↓↓↓

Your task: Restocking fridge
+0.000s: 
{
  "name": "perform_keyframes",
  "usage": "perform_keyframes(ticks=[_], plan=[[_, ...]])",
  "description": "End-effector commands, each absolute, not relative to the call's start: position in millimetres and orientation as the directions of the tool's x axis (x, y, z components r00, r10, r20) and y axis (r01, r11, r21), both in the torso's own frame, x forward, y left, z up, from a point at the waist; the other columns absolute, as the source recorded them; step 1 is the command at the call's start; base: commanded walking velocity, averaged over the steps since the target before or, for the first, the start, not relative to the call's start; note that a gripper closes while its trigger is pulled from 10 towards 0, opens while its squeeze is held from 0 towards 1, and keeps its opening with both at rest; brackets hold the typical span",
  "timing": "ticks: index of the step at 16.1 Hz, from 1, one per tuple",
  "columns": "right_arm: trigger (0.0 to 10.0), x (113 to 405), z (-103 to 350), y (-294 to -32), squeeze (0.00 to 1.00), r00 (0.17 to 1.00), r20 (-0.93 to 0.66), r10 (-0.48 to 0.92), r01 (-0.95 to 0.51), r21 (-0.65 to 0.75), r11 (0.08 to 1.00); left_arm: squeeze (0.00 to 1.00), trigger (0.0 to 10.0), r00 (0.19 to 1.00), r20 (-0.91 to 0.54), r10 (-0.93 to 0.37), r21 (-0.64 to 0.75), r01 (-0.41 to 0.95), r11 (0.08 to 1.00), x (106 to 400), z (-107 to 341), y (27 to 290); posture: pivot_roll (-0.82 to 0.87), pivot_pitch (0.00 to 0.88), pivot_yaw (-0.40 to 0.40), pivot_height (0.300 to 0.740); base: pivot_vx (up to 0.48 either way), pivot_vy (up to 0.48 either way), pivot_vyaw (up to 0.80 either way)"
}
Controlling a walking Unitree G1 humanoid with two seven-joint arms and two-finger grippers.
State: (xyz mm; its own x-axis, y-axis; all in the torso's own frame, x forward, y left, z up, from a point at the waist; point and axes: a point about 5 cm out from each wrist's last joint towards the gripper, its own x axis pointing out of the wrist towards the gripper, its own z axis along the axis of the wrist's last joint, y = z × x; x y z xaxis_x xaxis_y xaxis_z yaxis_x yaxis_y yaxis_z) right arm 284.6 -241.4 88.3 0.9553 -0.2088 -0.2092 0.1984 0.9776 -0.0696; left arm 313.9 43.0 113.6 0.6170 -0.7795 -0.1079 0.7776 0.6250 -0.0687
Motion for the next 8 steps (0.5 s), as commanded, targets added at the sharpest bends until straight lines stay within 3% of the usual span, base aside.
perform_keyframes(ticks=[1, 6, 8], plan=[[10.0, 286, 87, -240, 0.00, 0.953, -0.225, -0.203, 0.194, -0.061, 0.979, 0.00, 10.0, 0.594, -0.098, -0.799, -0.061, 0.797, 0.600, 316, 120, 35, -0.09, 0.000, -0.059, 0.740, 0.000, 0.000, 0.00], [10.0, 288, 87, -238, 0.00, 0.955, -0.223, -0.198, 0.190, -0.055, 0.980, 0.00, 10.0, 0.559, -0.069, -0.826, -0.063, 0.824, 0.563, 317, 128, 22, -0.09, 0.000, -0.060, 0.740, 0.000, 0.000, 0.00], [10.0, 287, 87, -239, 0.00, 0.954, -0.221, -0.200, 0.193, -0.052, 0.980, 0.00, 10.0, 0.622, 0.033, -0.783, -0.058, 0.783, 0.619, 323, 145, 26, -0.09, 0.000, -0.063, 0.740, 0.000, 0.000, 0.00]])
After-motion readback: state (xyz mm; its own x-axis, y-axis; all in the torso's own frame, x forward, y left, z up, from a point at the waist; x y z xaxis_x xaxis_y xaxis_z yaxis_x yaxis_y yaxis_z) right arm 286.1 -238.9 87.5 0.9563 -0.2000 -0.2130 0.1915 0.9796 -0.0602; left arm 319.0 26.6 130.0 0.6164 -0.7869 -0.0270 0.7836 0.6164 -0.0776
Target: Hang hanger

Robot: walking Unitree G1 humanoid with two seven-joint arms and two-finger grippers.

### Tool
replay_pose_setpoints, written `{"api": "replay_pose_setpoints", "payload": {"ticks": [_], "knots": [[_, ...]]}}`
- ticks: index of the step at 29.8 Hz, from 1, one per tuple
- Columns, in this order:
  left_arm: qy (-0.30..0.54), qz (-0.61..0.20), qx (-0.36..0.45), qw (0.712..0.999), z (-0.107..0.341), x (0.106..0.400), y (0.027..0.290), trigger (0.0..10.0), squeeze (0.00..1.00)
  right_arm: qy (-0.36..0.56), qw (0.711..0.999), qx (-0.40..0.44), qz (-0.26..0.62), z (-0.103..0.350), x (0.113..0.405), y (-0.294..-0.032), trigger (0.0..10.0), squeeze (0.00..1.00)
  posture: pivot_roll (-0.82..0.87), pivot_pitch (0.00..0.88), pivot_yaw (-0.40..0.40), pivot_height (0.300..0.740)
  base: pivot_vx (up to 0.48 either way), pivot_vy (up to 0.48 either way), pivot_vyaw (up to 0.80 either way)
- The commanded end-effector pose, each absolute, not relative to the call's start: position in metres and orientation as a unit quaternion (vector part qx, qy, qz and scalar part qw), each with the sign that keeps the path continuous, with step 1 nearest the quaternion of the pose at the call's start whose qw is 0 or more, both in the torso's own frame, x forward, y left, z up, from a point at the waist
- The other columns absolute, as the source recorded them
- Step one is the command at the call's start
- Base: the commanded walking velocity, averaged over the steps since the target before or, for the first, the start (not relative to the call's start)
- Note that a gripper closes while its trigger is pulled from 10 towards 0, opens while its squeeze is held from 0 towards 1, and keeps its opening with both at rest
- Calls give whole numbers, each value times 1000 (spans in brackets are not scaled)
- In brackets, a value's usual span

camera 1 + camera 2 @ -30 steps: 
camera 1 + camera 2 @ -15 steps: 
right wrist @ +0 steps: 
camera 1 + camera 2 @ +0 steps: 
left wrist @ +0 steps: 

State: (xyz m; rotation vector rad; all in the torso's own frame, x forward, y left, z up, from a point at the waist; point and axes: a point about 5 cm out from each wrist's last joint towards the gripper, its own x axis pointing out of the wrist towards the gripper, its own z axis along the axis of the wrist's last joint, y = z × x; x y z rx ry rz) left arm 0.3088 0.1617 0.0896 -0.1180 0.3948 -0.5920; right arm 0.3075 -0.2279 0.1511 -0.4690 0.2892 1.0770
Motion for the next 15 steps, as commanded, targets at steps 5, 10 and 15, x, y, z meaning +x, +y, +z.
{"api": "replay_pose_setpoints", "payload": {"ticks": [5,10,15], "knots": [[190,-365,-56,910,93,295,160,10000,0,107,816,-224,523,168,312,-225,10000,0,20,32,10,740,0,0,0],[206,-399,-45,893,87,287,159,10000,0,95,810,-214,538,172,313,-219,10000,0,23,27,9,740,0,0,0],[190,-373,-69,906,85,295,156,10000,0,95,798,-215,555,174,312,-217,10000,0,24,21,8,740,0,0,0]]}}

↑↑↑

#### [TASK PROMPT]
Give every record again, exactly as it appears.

#### [YOUR SOLUTION]
Your task: Restocking fridge
+0.000s: 
{
  "name": "perform_keyframes",
  "usage": "perform_keyframes(ticks=[_], plan=[[_, ...]])",
  "description": "End-effector commands, each absolute, not relative to the call's start: position in millimetres and orientation as the directions of the tool's x axis (x, y, z components r00, r10, r20) and y axis (r01, r11, r21), both in the torso's own frame, x forward, y left, z up, from a point at the waist; the other columns absolute, as the source recorded them; step 1 is the command at the call's start; base: commanded walking velocity, averaged over the steps since the target before or, for the first, the start, not relative to the call's start; note that a gripper closes while its trigger is pulled from 10 towards 0, opens while its squeeze is held from 0 towards 1, and keeps its opening with both at rest; brackets hold the typical span",
  "timing": "ticks: index of the step at 16.1 Hz, from 1, one per tuple",
  "columns": "right_arm: trigger (0.0 to 10.0), x (113 to 405), z (-103 to 350), y (-294 to -32), squeeze (0.00 to 1.00), r00 (0.17 to 1.00), r20 (-0.93 to 0.66), r10 (-0.48 to 0.92), r01 (-0.95 to 0.51), r21 (-0.65 to 0.75), r11 (0.08 to 1.00); left_arm: squeeze (0.00 to 1.00), trigger (0.0 to 10.0), r00 (0.19 to 1.00), r20 (-0.91 to 0.54), r10 (-0.93 to 0.37), r21 (-0.64 to 0.75), r01 (-0.41 to 0.95), r11 (0.08 to 1.00), x (106 to 400), z (-107 to 341), y (27 to 290); posture: pivot_roll (-0.82 to 0.87), pivot_pitch (0.00 to 0.88), pivot_yaw (-0.40 to 0.40), pivot_height (0.300 to 0.740); base: pivot_vx (up to 0.48 either way), pivot_vy (up to 0.48 either way), pivot_vyaw (up to 0.80 either way)"
}
Controlling a walking Unitree G1 humanoid with two seven-joint arms and two-finger grippers.
State: (xyz mm; its own x-axis, y-axis; all in the torso's own frame, x forward, y left, z up, from a point at the waist; point and axes: a point about 5 cm out from each wrist's last joint towards the gripper, its own x axis pointing out of the wrist towards the gripper, its own z axis along the axis of the wrist's last joint, y = z × x; x y z xaxis_x xaxis_y xaxis_z yaxis_x yaxis_y yaxis_z) right arm 284.6 -241.4 88.3 0.9553 -0.2088 -0.2092 0.1984 0.9776 -0.0696; left arm 313.9 43.0 113.6 0.6170 -0.7795 -0.1079 0.7776 0.6250 -0.0687
Motion for the next 8 steps (0.5 s), as commanded, targets added at the sharpest bends until straight lines stay within 3% of the usual span, base aside.
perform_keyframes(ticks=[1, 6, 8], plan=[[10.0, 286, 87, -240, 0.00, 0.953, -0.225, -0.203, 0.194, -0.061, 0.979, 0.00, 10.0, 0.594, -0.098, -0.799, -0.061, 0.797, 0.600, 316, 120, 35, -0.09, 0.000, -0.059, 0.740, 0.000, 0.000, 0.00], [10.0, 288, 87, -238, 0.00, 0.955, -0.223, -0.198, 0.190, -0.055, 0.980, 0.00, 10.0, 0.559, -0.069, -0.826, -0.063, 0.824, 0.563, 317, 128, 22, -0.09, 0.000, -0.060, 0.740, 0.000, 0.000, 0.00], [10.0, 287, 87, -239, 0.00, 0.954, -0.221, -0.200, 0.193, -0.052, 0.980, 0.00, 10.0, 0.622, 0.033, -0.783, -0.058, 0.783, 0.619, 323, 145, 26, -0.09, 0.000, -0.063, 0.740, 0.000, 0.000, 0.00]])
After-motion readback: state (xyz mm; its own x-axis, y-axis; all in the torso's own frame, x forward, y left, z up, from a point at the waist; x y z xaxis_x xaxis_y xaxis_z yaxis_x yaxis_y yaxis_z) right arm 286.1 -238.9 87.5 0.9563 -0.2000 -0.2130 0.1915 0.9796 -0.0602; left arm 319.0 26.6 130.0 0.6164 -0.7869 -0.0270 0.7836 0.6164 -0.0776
Target: Hang hanger

Robot: walking Unitree G1 humanoid with two seven-joint arms and two-finger grippers.

### Tool
replay_pose_setpoints, written `{"api": "replay_pose_setpoints", "payload": {"ticks": [_], "knots": [[_, ...]]}}`
- ticks: index of the step at 29.8 Hz, from 1, one per tuple
- Columns, in this order:
  left_arm: qy (-0.30..0.54), qz (-0.61..0.20), qx (-0.36..0.45), qw (0.712..0.999), z (-0.107..0.341), x (0.106..0.400), y (0.027..0.290), trigger (0.0..10.0), squeeze (0.00..1.00)
  right_arm: qy (-0.36..0.56), qw (0.711..0.999), qx (-0.40..0.44), qz (-0.26..0.62), z (-0.103..0.350), x (0.113..0.405), y (-0.294..-0.032), trigger (0.0..10.0), squeeze (0.00..1.00)
  posture: pivot_roll (-0.82..0.87), pivot_pitch (0.00..0.88), pivot_yaw (-0.40..0.40), pivot_height (0.300..0.740)
  base: pivot_vx (up to 0.48 either way), pivot_vy (up to 0.48 either way), pivot_vyaw (up to 0.80 either way)
- The commanded end-effector pose, each absolute, not relative to the call's start: position in metres and orientation as a unit quaternion (vector part qx, qy, qz and scalar part qw), each with the sign that keeps the path continuous, with step 1 nearest the quaternion of the pose at the call's start whose qw is 0 or more, both in the torso's own frame, x forward, y left, z up, from a point at the waist
- The other columns absolute, as the source recorded them
- Step one is the command at the call's start
- Base: the commanded walking velocity, averaged over the steps since the target before or, for the first, the start (not relative to the call's start)
- Note that a gripper closes while its trigger is pulled from 10 towards 0, opens while its squeeze is held from 0 towards 1, and keeps its opening with both at rest
- Calls give whole numbers, each value times 1000 (spans in brackets are not scaled)
- In brackets, a value's usual span

camera 1 + camera 2 @ -30 steps: 
camera 1 + camera 2 @ -15 steps: 
right wrist @ +0 steps: 
camera 1 + camera 2 @ +0 steps: 
left wrist @ +0 steps: 

State: (xyz m; rotation vector rad; all in the torso's own frame, x forward, y left, z up, from a point at the waist; point and axes: a point about 5 cm out from each wrist's last joint towards the gripper, its own x axis pointing out of the wrist towards the gripper, its own z axis along the axis of the wrist's last joint, y = z × x; x y z rx ry rz) left arm 0.3088 0.1617 0.0896 -0.1180 0.3948 -0.5920; right arm 0.3075 -0.2279 0.1511 -0.4690 0.2892 1.0770
Motion for the next 15 steps, as commanded, targets at steps 5, 10 and 15, x, y, z meaning +x, +y, +z.
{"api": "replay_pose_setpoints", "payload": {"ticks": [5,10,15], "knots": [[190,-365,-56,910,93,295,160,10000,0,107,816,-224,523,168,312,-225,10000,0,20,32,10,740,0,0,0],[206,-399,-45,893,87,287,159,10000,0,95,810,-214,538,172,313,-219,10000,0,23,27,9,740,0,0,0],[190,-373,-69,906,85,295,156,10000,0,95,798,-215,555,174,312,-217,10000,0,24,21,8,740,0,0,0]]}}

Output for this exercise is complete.